If your family has a long history of this dreadful disease, modifying your diet is one of the things you can do to reduce your risk.

Here are a few delectable and nutritious food options that will keep your brain running in tip-top shape.

  1. Berries and Cherries

Sweet and tart fruits such as berries and cherries contain the flavonoid anthocyanin, which protects the brain from free radicals and lowers the risk of many types of cancer. These natural sweeteners also possess anti-inflammatory properties and antioxidants such as vitamin C, which is responsible for quenching different kinds of radicals and can regenerate other antioxidants.

  1. Nuts mixed nuts

People say you should eat nuts while studying for a very good reason. Believe it or not, our brains are composed of 60% fat. That being said, it should come as no surprise that our minds require fat to work properly. Since nuts are an excellent source of HDL or healthy fats, eating them can help keep the brain healthy and functioning correctly.

  1. Wild Salmon

Salmon is  incredibly rich in omega-3 essential fatty acids, which is vital for brain function. People whose diets contain daily omega 3s have 26% less risk of developing brain lesions that cause dementia or Alzheimer’s (compared to those who do not). Aside from salmon, you can also get your healthy dose of omega fatty acids from flax seeds, olive oil, or by taking a quality omega-3 supplement. Nonetheless, these fatty acids can aid the brain in staying healthy.

  1. Avocados avocado

Although avocados are a type of fatty fruit, it is a monounsaturated fat that contributes to healthy blood flow — and a healthy blood flow means a healthy brain.

Avocados can also assist in lowering your blood pressure. Since hypertension is a significant risk factor for the decline in cognitive abilities, lower blood pressure should lead to better brain health.

  1. Dark Chocolate

Let us end this list on a high note by mentioning the good stuff. Dark chocolate has tremendous antioxidant properties and contains several natural stimulants. Caffeine is one of these stimulants, which not only enhances your ability to focus and concentrate, but also stimulates the production of endorphins to improve your overall mood.

However, just because dark chocolate provides great benefits to your health does not mean you should eat as much of it as you want. In fact, an ounce of dark chocolate a day will provide all the benefits you need. This is one superfood where more is not better.
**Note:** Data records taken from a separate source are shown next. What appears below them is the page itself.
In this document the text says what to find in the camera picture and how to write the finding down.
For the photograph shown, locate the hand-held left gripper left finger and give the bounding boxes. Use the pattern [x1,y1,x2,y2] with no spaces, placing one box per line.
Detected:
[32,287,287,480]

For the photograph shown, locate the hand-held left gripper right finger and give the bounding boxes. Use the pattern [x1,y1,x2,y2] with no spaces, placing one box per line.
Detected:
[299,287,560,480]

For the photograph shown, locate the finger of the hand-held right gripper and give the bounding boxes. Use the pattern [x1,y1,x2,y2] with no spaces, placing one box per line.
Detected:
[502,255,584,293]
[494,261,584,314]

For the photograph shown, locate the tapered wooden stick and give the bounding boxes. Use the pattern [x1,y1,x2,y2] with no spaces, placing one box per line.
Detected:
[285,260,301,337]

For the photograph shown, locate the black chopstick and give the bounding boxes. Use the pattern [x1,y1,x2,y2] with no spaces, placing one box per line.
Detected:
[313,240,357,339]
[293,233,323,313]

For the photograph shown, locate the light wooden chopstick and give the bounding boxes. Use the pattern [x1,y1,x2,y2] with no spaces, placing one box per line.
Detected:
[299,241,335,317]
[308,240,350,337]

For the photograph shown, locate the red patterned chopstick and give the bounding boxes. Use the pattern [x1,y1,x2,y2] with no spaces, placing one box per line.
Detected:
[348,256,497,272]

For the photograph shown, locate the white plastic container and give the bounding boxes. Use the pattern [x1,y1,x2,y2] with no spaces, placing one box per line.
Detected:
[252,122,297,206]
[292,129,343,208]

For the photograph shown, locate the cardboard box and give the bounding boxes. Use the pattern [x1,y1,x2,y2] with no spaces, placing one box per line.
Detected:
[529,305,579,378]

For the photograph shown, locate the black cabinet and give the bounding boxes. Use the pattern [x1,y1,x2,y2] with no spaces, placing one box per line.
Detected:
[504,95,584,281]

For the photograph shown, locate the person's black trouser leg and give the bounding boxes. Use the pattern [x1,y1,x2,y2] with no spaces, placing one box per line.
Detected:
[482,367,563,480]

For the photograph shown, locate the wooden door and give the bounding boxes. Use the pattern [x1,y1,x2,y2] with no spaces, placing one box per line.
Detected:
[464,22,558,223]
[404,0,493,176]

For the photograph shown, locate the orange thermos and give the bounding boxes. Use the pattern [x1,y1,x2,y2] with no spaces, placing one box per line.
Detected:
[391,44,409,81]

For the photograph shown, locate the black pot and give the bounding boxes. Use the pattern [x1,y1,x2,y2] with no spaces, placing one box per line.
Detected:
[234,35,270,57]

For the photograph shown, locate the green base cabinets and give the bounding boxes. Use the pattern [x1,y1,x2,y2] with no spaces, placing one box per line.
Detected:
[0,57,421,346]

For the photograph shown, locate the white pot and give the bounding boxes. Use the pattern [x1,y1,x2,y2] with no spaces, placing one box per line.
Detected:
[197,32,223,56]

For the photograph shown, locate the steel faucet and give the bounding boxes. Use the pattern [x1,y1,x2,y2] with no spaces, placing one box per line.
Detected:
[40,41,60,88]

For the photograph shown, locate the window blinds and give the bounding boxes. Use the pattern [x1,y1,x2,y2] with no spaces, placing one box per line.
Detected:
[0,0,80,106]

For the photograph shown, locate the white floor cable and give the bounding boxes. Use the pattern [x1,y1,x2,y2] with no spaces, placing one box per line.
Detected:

Thus, remember to eat in moderation.

Think Before You Eat

Berries, cherries, peanuts, salmon, avocados, and dark chocolate have two things in common: The first being the ability to promote better brain health, the second being that they are deliciously addicting. The trick to finding the right balance between eating too much and too little fat is to opt for whole, unprocessed food sources of healthy fats and eat them in moderation. By choosing healthy fats, you not only ensure optimum brain function for years to come, but you also help diminish your risks of Alzheimer’s, dementia, and even brain cancer.